> WHAT YOU NEED TO DO
Every line below that contains "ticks" is to be copied.

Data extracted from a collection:
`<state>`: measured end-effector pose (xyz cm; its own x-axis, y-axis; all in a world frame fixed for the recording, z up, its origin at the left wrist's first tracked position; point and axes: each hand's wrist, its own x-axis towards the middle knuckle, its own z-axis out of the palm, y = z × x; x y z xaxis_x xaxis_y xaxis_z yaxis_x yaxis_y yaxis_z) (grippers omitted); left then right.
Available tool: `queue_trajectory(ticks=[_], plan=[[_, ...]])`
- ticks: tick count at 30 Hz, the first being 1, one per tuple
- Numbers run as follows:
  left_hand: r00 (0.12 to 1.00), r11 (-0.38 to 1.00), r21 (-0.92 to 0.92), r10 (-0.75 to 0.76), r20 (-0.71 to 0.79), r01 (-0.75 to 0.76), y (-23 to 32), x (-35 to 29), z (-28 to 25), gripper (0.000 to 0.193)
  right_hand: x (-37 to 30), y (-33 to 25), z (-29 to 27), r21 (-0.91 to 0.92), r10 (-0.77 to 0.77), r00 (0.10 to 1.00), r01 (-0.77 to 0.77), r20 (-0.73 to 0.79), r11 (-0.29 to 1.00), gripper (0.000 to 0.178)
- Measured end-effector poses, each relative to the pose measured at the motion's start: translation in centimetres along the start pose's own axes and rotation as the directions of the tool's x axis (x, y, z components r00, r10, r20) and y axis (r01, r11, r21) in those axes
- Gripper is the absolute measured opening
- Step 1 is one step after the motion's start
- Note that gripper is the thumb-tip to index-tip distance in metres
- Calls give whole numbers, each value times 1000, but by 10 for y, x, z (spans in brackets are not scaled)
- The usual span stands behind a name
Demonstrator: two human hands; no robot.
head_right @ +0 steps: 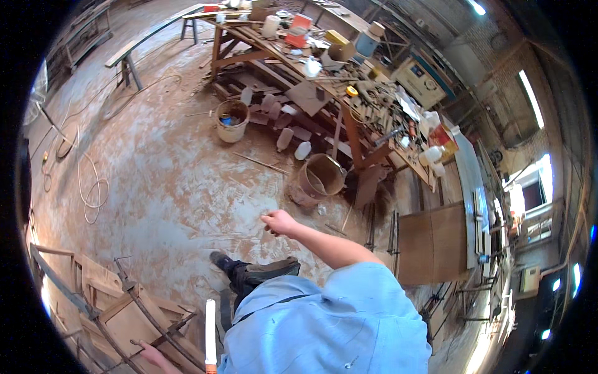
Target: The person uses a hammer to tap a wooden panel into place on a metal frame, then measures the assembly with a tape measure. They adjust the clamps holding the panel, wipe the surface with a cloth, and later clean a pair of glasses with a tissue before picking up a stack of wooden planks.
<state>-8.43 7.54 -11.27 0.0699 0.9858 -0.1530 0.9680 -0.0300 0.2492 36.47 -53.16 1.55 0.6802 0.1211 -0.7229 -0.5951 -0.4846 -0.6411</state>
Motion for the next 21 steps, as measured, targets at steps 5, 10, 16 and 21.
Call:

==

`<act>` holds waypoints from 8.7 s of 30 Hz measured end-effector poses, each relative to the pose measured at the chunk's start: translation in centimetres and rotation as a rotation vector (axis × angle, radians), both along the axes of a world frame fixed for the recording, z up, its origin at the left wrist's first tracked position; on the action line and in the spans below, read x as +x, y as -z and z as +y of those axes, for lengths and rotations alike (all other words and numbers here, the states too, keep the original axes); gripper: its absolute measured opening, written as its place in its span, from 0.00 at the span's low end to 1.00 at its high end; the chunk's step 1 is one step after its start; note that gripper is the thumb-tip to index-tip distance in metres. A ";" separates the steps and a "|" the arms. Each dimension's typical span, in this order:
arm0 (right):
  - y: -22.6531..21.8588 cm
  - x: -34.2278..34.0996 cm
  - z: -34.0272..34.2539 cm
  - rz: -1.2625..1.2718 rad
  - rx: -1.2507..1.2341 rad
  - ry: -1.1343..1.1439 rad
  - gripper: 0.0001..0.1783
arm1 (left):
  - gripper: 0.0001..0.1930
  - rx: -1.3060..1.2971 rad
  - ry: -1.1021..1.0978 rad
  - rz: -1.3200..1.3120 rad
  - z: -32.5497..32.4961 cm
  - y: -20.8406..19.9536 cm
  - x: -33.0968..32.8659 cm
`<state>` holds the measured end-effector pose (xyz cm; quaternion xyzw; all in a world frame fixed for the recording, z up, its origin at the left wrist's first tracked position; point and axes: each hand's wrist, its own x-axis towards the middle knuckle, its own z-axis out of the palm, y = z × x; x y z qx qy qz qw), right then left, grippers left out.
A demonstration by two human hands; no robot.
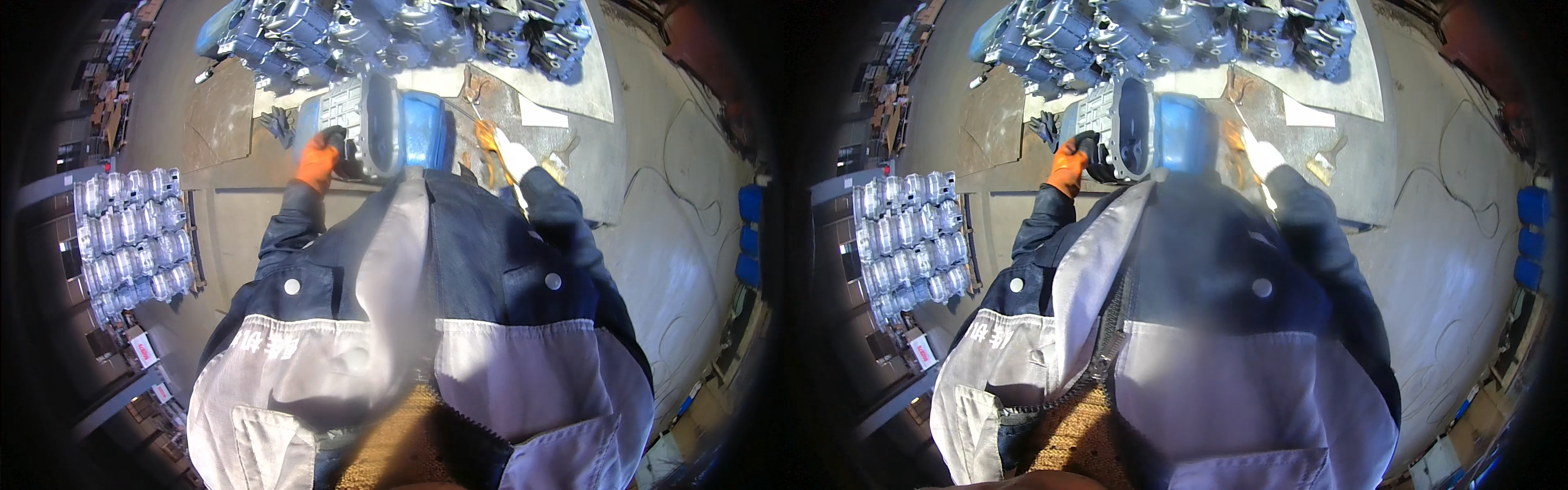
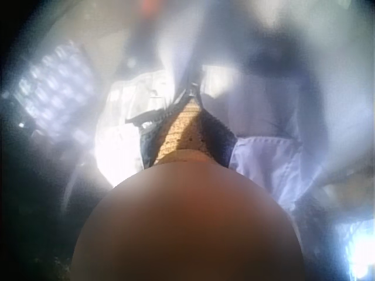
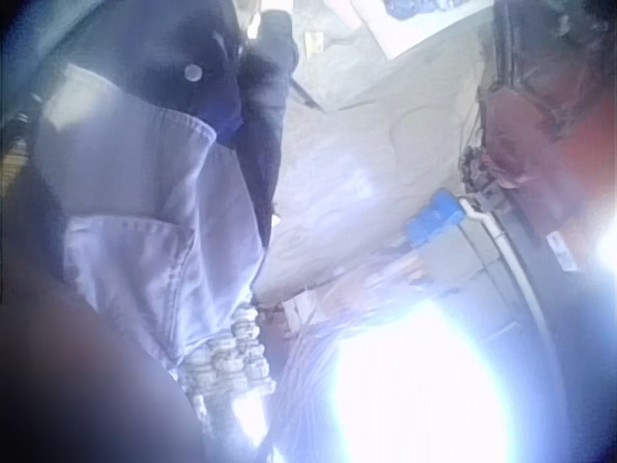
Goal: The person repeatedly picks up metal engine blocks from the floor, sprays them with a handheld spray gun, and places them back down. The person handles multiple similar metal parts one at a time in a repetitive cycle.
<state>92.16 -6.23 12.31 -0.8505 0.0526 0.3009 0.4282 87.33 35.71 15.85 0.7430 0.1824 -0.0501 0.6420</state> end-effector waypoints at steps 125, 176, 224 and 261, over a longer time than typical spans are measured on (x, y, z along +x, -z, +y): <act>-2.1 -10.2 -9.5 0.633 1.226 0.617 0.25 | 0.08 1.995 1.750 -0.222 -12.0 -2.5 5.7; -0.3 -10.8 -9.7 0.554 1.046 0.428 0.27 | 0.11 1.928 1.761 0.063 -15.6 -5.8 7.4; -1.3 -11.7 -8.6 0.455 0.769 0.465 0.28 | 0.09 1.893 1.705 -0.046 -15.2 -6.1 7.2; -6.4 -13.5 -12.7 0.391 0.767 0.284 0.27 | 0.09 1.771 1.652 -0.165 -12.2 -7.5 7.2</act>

> RESPONSE BELOW
Available tool: `queue_trajectory(ticks=[_], plan=[[_, ...]])`
- ticks: tick count at 30 Hz, the first being 1, one per tuple

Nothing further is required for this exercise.